The study utilizes Sprague-Dawley rats across 11 separate arms to quantify pharmacokinetic performance over an 8-24 hour post-dosing period. A key objective is to evaluate innovative alternative formulations to SNAC (salcaprozate sodium), currently used by Novo Nordisk in oral Rybelsus and Wegovy products. Lexaria has filed three new patent applications anticipating technological improvements in this area. The study will also measure drug concentrations in the brain, leveraging DehydraTECH's evidenced superior absorption into brain tissue.

Separately, Lexaria received its first Australian patent grant (#2023302884) in Family #21 for Pharmaceutical Compositions and Methods for Treating Hypertension on June 11, 2026. This is the company's 7th patent in this family, with a term until April 25, 2043. The company holds a robust intellectual property portfolio with 66 patents granted worldwide.

Study Design and Funding

The study includes one reference arm using an existing DHT-sema composition and another using an existing DHT-CBD composition. Lexaria will use proprietary historical data from these reference arms as baseline comparators. The study is fully funded from existing corporate resources.

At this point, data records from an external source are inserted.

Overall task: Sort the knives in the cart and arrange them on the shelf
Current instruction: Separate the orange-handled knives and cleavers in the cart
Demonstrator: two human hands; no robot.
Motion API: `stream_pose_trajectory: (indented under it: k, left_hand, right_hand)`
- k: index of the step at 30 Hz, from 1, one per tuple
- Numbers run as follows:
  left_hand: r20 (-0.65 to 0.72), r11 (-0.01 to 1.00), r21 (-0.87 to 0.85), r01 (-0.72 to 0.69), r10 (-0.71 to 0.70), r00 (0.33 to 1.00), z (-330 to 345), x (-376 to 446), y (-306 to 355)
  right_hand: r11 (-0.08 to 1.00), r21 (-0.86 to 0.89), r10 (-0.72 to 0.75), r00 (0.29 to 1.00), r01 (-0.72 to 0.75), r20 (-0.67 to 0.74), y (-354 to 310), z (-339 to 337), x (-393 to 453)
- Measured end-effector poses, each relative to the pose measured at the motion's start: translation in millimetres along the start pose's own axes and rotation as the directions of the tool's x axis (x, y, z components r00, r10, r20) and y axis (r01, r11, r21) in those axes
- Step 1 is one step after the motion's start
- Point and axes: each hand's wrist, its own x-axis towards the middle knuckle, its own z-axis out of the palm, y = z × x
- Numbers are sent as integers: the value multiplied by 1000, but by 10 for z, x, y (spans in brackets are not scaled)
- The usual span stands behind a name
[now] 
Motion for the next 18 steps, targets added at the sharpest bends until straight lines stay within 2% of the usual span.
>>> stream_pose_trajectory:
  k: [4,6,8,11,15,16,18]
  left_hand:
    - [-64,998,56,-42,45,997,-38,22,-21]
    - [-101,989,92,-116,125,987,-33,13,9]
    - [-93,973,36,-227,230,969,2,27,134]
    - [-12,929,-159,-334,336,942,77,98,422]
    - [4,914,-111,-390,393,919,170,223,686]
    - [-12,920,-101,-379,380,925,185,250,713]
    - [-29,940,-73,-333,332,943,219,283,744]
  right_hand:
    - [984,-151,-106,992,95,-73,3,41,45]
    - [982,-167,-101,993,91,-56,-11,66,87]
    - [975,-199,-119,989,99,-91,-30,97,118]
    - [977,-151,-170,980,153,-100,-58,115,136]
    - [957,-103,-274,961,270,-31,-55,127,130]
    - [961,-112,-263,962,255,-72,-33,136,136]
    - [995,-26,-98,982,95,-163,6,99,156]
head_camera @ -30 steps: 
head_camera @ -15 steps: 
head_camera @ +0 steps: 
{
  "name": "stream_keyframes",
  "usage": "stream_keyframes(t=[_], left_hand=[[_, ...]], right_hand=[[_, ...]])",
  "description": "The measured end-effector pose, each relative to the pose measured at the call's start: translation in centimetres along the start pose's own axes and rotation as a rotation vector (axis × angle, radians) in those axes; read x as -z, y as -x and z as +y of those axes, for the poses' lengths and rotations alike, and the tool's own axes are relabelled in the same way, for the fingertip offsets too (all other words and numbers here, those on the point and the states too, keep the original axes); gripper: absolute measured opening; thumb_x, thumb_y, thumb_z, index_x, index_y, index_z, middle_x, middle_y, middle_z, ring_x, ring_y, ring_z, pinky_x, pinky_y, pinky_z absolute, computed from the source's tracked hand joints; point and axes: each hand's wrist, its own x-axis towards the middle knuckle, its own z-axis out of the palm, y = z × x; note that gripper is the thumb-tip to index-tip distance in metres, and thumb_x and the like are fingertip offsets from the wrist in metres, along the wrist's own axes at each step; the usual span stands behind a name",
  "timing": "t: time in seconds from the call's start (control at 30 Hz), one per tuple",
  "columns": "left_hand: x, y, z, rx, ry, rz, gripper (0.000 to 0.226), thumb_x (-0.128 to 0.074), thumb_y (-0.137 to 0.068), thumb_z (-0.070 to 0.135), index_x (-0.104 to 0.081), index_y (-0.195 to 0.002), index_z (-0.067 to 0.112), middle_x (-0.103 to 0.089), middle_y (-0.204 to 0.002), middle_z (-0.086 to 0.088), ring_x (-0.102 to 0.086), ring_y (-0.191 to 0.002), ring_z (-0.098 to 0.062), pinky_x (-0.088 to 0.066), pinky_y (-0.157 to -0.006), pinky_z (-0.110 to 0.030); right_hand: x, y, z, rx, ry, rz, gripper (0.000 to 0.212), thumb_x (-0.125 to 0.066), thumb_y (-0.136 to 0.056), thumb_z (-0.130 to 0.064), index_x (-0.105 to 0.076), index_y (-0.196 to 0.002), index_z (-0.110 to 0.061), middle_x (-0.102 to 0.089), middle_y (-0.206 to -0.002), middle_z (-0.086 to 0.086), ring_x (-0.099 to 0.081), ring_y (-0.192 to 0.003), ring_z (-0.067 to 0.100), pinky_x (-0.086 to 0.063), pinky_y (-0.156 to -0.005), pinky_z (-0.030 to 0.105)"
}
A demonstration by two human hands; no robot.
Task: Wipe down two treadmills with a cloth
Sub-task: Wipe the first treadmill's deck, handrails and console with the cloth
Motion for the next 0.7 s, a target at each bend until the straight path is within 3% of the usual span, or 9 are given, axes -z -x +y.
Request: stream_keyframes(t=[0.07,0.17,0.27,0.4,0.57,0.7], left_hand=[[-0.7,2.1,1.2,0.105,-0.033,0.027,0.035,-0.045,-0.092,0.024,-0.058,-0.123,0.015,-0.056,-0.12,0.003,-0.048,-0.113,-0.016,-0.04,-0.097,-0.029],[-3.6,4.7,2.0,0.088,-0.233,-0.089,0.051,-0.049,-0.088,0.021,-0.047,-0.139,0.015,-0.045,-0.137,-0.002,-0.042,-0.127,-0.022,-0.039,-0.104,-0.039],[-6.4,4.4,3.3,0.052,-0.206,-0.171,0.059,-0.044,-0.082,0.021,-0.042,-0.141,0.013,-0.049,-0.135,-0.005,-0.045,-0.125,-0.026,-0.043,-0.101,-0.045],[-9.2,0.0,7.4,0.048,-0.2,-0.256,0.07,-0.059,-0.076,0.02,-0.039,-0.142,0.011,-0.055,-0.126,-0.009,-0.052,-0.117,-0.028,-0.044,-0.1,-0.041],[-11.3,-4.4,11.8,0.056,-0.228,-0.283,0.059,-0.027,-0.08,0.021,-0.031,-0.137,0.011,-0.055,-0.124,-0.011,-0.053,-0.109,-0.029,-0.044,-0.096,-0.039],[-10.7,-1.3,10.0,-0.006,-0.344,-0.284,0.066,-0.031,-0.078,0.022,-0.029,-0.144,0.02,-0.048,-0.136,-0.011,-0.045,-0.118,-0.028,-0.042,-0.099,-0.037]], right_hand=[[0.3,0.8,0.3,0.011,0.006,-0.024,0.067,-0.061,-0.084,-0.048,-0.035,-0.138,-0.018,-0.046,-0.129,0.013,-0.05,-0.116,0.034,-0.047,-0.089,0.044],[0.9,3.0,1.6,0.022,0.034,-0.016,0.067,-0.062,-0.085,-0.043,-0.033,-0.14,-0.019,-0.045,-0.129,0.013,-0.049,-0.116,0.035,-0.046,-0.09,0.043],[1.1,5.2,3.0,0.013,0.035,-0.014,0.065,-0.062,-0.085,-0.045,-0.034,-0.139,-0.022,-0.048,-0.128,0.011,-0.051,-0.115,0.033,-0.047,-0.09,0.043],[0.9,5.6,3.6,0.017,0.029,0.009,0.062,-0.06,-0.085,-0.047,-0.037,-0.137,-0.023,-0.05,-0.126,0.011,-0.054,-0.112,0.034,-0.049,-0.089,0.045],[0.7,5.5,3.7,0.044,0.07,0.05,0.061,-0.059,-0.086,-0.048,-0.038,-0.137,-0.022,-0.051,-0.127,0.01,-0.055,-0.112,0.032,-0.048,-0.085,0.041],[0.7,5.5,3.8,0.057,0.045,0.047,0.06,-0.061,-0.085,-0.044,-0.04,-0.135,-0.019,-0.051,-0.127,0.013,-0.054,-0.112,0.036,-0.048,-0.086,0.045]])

Patent Portfolio Expansion

The recent Australian grant adds to Lexaria's global patent holdings. The company continues to pursue business development opportunities with commercial partners for its DehydraTECH technology, which aims to improve bio-absorption and reduce side effects.

How will the results from the GLP-1-A26-1 study influence potential licensing negotiations with major pharmaceutical manufacturers?

What are the next steps if the DehydraTECH-semaglutide formulation demonstrates superior bio-absorption compared to SNAC?

Could the success of DehydraTECH-CBD in brain tissue penetration open new therapeutic avenues for neurological disorders?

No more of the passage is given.